The recent major fire at ProPortion’s Food Processing Plant in downtown Los Angeles is a great reason why you need a Business Continuity Plan (BCP) and IT Disaster Recovery Plan (DRP). Numerous companies have no BCP or DRP. There are numerous reasons for this that include:
- The process is too expensive or time consuming
- BCP and DRP provide no positive impact to a companies top or bottom line
- BCP and DRP are too complex
- Executives believe that BCP and DRP are only an IT issue
As a CEO you are under the gun to control corporate financial activities and can be held legally responsible for neglecting obligations of risk management that include business continuity. ProPortions disaster is just one of many potential disasters that do occur and you need to have a plan to be prepared for it.
http://losangeles.cbslocal.com/2017/04/03/heavy-flames-engulf-compton-factory
BCP and DRP Planning Approach
Fortunately, improving an organization’s management of risk exposures across the business, and strengthening its responses to threats and real attacks, does not have to be overwhelming.
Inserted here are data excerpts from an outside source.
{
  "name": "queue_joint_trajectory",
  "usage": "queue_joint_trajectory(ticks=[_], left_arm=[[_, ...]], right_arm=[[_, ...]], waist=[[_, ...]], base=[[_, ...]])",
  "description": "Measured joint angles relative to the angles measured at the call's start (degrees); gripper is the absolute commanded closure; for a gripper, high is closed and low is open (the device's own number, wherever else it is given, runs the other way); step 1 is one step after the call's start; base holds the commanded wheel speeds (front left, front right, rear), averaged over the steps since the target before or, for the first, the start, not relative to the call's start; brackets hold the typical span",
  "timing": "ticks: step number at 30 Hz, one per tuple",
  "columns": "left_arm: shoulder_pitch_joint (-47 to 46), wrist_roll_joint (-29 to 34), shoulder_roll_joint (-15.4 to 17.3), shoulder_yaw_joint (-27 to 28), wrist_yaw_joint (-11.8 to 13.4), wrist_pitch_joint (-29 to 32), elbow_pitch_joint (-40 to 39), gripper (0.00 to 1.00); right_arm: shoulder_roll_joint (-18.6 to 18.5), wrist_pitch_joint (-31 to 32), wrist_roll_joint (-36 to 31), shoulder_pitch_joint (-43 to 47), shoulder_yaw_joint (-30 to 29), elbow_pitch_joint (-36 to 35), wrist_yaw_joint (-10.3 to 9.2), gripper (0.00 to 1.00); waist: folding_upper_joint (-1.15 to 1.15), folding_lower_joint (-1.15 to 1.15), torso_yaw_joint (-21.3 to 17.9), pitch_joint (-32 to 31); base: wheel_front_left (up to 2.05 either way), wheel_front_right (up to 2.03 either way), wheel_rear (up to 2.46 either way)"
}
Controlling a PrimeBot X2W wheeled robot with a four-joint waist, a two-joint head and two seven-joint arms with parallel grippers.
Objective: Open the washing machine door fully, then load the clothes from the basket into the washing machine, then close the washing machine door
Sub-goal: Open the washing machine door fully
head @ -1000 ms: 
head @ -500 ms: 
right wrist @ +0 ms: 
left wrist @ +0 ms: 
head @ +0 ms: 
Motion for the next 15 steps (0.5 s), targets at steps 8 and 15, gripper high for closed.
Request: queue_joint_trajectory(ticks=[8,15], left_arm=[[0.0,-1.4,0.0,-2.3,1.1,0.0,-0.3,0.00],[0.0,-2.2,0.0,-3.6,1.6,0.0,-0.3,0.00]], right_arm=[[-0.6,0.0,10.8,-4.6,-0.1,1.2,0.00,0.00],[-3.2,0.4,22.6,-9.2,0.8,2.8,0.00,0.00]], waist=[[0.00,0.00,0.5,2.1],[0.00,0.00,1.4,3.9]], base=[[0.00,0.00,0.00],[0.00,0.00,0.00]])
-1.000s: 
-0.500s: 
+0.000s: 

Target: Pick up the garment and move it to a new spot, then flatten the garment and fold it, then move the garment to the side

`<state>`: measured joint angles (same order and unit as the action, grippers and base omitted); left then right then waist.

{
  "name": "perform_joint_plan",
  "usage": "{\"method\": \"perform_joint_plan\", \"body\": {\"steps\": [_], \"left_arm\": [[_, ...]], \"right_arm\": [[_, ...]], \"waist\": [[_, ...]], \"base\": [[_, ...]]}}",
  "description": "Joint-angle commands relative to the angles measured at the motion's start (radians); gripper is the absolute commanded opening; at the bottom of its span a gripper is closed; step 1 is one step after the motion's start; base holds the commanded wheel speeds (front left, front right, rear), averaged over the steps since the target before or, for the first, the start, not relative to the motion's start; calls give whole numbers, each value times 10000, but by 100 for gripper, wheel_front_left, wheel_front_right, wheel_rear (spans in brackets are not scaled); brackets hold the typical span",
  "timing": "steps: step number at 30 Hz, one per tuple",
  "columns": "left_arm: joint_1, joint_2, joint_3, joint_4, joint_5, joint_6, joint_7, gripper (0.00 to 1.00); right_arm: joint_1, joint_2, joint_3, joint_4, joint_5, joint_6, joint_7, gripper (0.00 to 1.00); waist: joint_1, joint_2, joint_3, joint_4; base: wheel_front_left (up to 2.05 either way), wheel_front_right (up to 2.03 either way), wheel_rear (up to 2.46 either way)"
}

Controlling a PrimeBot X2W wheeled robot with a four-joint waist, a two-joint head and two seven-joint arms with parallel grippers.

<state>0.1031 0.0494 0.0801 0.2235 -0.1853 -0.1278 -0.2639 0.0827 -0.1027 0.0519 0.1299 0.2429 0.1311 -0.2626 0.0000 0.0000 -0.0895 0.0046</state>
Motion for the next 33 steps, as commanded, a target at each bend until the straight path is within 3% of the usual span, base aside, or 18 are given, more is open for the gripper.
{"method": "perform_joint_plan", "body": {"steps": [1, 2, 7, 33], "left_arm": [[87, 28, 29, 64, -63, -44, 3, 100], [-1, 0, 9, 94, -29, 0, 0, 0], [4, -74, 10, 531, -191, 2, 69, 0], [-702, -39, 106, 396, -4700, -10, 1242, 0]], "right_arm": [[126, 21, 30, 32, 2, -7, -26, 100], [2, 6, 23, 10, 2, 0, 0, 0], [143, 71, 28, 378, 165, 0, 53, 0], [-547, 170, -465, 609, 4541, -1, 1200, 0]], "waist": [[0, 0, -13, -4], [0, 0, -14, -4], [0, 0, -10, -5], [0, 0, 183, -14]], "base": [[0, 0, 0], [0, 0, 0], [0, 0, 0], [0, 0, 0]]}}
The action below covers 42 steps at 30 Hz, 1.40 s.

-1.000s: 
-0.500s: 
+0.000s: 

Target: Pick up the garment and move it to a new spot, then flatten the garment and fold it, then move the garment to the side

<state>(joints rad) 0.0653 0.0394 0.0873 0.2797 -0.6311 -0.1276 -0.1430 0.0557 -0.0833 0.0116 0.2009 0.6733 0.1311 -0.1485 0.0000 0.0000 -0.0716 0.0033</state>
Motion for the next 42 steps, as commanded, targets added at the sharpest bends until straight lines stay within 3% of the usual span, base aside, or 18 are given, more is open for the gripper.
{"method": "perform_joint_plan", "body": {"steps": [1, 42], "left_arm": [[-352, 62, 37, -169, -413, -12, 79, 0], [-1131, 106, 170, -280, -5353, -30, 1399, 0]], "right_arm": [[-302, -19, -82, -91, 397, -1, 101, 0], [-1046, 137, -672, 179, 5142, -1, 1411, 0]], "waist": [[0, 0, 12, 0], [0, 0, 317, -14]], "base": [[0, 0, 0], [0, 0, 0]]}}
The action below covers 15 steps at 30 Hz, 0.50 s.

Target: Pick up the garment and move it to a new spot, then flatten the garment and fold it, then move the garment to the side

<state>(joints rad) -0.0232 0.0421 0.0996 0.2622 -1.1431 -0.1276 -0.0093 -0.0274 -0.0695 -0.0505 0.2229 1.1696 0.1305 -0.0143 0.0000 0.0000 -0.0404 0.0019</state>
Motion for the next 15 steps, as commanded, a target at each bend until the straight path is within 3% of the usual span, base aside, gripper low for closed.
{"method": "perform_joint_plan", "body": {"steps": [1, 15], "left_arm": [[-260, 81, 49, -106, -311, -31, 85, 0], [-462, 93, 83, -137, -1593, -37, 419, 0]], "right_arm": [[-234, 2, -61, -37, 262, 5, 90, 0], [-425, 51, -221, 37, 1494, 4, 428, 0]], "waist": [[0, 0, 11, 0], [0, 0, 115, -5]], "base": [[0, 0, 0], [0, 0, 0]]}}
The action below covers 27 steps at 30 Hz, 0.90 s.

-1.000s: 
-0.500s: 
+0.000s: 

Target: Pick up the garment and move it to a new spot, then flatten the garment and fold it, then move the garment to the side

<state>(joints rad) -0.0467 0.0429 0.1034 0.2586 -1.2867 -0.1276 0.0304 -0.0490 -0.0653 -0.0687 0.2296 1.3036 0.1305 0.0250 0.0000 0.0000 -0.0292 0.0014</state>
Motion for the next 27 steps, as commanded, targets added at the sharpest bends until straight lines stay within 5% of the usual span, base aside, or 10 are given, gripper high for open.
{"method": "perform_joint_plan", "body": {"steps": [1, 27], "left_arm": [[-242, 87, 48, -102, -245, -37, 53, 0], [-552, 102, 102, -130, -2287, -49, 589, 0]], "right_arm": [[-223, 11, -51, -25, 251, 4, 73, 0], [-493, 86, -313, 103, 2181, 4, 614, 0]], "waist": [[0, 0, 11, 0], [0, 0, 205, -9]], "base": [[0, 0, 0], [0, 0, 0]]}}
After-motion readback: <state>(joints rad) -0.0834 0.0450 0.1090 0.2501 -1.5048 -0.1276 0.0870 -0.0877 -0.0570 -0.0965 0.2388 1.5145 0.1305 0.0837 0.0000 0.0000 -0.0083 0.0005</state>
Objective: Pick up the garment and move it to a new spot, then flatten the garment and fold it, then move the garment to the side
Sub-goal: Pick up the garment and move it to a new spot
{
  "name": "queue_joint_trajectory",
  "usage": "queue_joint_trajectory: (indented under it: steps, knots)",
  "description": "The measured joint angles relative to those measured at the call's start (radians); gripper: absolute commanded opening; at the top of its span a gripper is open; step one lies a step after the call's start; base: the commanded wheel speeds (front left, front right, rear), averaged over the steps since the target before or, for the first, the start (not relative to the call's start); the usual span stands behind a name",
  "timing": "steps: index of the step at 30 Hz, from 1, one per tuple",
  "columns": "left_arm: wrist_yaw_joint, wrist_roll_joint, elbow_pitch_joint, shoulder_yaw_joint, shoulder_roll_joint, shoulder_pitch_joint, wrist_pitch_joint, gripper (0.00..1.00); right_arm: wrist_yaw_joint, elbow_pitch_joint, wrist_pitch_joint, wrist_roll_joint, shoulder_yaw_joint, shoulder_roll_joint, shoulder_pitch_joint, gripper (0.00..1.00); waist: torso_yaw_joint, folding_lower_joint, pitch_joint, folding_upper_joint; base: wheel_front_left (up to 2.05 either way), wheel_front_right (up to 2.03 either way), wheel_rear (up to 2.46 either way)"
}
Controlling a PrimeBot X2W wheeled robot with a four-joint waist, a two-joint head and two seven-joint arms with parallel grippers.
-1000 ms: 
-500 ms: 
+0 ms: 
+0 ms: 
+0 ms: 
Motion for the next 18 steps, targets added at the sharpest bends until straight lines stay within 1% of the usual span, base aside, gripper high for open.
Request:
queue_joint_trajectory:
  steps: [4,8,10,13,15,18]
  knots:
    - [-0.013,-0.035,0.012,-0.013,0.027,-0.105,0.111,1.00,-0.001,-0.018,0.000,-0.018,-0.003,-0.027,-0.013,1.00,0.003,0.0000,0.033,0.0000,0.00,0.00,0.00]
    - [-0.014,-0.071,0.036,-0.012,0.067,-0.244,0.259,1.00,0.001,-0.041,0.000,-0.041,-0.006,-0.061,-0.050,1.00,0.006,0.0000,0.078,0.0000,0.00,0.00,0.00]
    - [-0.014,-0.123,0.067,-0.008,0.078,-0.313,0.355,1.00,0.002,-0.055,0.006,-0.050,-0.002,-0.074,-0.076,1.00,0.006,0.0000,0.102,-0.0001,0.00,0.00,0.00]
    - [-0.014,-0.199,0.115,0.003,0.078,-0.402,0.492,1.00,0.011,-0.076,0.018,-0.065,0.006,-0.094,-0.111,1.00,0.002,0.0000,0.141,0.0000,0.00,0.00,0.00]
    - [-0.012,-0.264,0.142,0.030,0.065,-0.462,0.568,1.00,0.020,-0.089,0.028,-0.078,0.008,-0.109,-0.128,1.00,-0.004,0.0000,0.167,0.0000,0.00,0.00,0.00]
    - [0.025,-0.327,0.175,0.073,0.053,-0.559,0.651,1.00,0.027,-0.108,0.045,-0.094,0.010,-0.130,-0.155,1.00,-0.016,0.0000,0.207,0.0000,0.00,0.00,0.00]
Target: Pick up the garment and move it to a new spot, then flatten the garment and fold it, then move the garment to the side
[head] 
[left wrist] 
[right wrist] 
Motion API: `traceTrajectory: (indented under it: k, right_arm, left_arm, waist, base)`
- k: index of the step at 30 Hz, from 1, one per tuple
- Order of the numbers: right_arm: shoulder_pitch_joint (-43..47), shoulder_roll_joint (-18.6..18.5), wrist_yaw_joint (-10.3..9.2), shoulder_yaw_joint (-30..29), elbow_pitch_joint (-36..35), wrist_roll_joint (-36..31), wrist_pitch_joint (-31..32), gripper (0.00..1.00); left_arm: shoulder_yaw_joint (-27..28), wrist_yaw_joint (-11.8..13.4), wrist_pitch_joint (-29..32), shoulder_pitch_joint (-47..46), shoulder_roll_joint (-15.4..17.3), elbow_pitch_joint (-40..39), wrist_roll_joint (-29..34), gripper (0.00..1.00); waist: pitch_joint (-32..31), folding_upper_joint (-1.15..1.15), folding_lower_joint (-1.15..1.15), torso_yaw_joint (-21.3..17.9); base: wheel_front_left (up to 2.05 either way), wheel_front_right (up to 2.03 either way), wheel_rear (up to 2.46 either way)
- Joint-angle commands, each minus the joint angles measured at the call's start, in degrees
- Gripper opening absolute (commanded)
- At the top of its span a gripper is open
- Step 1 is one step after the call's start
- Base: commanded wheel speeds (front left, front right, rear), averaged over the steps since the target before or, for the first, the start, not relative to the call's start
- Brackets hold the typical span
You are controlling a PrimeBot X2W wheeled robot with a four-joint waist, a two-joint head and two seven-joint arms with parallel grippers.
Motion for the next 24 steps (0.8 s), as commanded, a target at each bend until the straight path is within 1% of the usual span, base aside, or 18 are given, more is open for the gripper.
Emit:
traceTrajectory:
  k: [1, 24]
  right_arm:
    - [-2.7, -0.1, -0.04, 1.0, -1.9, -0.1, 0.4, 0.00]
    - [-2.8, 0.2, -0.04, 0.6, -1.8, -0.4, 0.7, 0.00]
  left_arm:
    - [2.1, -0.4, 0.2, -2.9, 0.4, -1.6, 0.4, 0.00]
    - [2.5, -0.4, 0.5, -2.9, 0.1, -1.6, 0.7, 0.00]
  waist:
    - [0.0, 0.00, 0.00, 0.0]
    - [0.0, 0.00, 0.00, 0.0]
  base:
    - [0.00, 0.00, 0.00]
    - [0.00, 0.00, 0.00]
As part of my CIO roles or general IT management consulting I have followed a formal, structured and best practices approach to Business Continuity planning and IT Disaster Recovery planning based upon:
- ISO 22301 – ″Societal Security — Business continuity management systems — Requirements″
- ISO 22313 – ″Societal Security — Business continuity management systems — Guidance″
There are five stages of Business Continuity Planning and IT Disaster Recovery planning that include:
- Business Impact Analysis (BIA)
- Strategy Selection
- Detailed Plan
- Plan Testing
- Plan Maintenance
The Business Impact Analysis Planning includes:
- Data collection and fact finding
- Critical functions and recovery timescales
- Resource identification for critical functions
- Threat assessment and risk reduction measures
- Identification of possible disaster scenarios
Strategy Selection Phase of Planning BCP and DRP Includes:
- Minimum recovery resources
- Recovery locations
- Vital records identification
- Backup strategies
- Recovery strategies with costs
Planning a BCP and DRP Includes:
- Plan development
- Identification of a command center
- Business recovery team organization
- Assignment of team personnel
- Team procedures
- Preparation & documentation of the plan
The Plan Testing Includes:
- Selection of a formal testing methodology
- Communication with company personnel or third parties, and a walkthrough and execution of a test
The Plan Maintenance Stage Includes:
- Tasking and individual with oversight of BCP
- Continual monitoring of business and IT strategy
- Periodical review of operational risks
- Updating and reviewing all documentation and changes
- Review of third-party contracts and SLAs
- Review insurance coverage
- Creation of a document repository and physical distribution of copies as needed
- Perform regular walk throughs and emergency drills
- Documenting any issues with the walk through and taking corrective action
Summary
A properly developed business continuity program should provide an organization a flexible and adaptable framework for addressing potential disaster risks that involves all critical business functions in designing and executing the plan. The resulting approach will promote cooperation across all significant functions in the corporation, which is vital but a difficult management challenge for most companies.
In approaching companies that I work for and my consulting assignments, my objective is to partner with you in understanding your business and implementing actionable Business Continuity and Disaster Recovery Plans.